::: PROVIDED RECORDS

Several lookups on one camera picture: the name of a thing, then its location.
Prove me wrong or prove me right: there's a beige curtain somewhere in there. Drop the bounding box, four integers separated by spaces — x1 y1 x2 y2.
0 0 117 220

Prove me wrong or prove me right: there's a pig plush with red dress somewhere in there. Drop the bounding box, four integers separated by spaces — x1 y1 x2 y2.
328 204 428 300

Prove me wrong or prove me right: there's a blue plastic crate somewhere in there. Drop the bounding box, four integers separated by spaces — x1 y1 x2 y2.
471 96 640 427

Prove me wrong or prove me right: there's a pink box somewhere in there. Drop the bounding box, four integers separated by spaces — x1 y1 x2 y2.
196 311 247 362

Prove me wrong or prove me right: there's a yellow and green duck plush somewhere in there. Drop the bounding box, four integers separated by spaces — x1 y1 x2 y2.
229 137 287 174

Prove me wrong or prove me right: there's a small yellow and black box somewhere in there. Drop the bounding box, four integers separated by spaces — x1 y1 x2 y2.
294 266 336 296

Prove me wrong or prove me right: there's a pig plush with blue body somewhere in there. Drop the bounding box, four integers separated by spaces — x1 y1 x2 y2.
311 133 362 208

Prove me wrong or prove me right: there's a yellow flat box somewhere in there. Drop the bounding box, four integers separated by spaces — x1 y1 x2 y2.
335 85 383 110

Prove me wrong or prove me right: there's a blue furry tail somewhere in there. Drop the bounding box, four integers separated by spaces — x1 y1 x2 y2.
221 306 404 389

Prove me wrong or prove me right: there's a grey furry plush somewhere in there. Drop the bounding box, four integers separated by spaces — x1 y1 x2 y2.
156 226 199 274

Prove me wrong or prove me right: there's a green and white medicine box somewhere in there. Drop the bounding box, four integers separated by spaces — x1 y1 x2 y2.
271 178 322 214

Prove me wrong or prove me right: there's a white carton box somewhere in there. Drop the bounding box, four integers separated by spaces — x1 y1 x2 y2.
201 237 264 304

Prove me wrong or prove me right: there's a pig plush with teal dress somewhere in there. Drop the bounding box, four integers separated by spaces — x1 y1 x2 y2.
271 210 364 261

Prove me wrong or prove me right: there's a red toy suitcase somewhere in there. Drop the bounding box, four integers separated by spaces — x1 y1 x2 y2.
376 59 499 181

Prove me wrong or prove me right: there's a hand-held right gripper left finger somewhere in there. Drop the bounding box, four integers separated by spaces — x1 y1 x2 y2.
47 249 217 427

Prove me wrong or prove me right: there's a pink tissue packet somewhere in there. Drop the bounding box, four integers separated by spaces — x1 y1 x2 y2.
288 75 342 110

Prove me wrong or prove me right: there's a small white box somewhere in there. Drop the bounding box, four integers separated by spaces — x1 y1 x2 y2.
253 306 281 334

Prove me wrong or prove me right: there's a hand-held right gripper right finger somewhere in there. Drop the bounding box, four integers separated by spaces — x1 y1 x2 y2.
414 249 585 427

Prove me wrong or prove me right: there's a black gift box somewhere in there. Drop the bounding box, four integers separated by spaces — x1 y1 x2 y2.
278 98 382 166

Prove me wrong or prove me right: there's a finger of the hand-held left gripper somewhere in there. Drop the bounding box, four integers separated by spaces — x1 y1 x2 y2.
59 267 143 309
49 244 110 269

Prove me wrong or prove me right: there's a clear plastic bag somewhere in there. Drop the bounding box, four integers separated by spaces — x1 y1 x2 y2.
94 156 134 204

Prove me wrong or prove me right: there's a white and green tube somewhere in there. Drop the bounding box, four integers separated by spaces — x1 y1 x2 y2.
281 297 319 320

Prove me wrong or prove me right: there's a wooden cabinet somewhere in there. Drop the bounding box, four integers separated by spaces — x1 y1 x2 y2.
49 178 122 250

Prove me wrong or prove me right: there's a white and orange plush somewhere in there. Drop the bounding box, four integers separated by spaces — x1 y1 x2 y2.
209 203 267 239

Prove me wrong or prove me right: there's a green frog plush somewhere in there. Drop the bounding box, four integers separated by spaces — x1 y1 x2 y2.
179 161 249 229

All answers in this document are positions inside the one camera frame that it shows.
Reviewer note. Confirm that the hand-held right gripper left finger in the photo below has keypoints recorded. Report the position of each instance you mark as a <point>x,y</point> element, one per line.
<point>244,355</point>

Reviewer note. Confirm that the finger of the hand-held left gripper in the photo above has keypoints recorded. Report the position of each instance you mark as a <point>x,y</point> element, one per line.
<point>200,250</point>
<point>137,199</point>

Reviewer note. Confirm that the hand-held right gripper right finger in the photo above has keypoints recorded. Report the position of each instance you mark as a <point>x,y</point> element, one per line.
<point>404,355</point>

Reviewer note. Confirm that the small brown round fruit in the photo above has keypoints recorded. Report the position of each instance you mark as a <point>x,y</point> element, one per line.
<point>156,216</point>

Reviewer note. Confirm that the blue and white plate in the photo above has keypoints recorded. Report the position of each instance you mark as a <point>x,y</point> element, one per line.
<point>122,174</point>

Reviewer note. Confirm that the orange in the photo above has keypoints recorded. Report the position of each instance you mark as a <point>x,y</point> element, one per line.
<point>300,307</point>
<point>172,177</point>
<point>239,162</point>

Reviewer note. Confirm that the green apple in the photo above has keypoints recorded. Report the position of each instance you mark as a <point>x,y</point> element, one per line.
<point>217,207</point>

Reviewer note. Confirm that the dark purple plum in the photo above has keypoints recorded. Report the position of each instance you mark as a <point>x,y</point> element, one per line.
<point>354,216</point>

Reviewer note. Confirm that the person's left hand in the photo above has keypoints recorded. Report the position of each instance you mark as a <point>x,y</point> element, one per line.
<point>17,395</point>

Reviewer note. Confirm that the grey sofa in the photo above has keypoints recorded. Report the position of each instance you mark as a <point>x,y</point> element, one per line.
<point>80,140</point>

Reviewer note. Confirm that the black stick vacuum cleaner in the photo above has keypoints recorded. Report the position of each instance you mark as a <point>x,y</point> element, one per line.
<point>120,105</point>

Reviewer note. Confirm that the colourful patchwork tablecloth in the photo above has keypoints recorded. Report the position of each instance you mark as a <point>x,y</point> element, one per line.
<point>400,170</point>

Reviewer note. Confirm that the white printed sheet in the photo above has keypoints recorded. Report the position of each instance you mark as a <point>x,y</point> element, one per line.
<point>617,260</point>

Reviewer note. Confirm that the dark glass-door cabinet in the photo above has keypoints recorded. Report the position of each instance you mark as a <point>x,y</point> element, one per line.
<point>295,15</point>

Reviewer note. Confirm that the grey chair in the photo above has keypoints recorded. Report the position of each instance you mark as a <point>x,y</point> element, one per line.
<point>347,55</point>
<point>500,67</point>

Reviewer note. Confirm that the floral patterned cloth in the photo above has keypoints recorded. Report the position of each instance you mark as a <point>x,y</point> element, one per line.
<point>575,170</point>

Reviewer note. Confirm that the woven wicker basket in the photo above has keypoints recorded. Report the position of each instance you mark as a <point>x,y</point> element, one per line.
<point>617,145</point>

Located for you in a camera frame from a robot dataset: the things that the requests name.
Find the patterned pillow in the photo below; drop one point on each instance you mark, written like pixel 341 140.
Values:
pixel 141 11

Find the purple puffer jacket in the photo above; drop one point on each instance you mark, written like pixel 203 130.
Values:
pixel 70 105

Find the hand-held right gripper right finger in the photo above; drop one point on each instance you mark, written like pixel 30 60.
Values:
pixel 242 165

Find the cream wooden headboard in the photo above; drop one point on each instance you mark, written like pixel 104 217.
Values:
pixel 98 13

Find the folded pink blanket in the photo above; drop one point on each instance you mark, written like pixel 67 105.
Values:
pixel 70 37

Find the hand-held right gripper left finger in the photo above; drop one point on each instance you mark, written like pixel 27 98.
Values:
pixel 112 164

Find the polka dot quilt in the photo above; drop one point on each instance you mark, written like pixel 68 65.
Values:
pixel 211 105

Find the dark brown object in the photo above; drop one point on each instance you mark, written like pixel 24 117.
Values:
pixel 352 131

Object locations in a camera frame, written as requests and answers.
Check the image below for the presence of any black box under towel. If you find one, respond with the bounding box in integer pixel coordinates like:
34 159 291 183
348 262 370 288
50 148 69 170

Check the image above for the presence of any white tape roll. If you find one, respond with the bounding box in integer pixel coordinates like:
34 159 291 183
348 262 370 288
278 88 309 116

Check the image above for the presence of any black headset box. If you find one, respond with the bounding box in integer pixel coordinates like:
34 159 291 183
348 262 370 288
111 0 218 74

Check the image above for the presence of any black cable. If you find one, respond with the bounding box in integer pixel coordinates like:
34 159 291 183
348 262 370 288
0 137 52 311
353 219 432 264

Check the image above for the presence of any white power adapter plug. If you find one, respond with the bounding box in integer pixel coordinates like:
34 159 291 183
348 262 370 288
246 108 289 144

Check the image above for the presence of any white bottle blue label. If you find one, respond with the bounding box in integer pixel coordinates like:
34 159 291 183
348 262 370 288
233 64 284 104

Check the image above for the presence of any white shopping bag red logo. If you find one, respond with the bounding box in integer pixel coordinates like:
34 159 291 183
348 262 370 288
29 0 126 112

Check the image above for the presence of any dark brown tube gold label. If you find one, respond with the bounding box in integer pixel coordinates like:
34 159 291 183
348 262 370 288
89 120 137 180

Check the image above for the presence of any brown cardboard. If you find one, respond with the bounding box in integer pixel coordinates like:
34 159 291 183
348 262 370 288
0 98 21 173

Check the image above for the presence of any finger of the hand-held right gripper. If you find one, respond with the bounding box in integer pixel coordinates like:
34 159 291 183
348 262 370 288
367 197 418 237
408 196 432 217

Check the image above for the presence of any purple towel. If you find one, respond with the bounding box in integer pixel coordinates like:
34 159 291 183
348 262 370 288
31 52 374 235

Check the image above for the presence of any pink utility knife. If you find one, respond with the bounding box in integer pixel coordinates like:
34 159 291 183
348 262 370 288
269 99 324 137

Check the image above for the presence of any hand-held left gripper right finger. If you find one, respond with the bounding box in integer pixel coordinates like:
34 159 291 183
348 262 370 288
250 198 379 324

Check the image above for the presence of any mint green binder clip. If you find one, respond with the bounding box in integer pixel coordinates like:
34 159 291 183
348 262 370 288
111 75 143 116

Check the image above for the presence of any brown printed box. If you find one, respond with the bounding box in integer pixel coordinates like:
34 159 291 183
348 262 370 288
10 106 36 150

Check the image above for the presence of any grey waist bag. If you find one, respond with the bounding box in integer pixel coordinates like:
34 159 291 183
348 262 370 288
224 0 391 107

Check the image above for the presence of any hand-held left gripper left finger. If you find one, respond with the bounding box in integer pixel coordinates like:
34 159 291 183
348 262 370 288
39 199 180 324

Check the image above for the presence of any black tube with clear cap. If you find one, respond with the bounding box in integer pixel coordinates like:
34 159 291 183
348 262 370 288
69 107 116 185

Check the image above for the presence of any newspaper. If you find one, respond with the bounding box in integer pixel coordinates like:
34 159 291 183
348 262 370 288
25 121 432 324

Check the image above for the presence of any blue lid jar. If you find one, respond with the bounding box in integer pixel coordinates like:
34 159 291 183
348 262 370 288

::::::

From the records above, quote only the lines running from the line with "Find the purple" to the line with "Object locations in", both lines included.

Find the purple puffer jacket in the photo above; drop one point on each instance you mark, written like pixel 203 130.
Values:
pixel 70 105

Find the hand-held right gripper right finger in the photo above; drop one point on each instance you mark, written like pixel 30 60.
Values:
pixel 242 165

Find the cream wooden headboard in the photo above; drop one point on each instance you mark, written like pixel 104 217.
Values:
pixel 98 13

Find the folded pink blanket in the photo above; drop one point on each instance you mark, written like pixel 67 105.
Values:
pixel 70 37

Find the hand-held right gripper left finger in the photo above; drop one point on each instance you mark, written like pixel 27 98.
Values:
pixel 112 164

Find the polka dot quilt in the photo above; drop one point on each instance you mark, written like pixel 68 65.
Values:
pixel 211 105

Find the dark brown object in the photo above; drop one point on each instance you mark, written like pixel 24 117.
Values:
pixel 352 131

Object locations in a camera frame, written as requests and answers.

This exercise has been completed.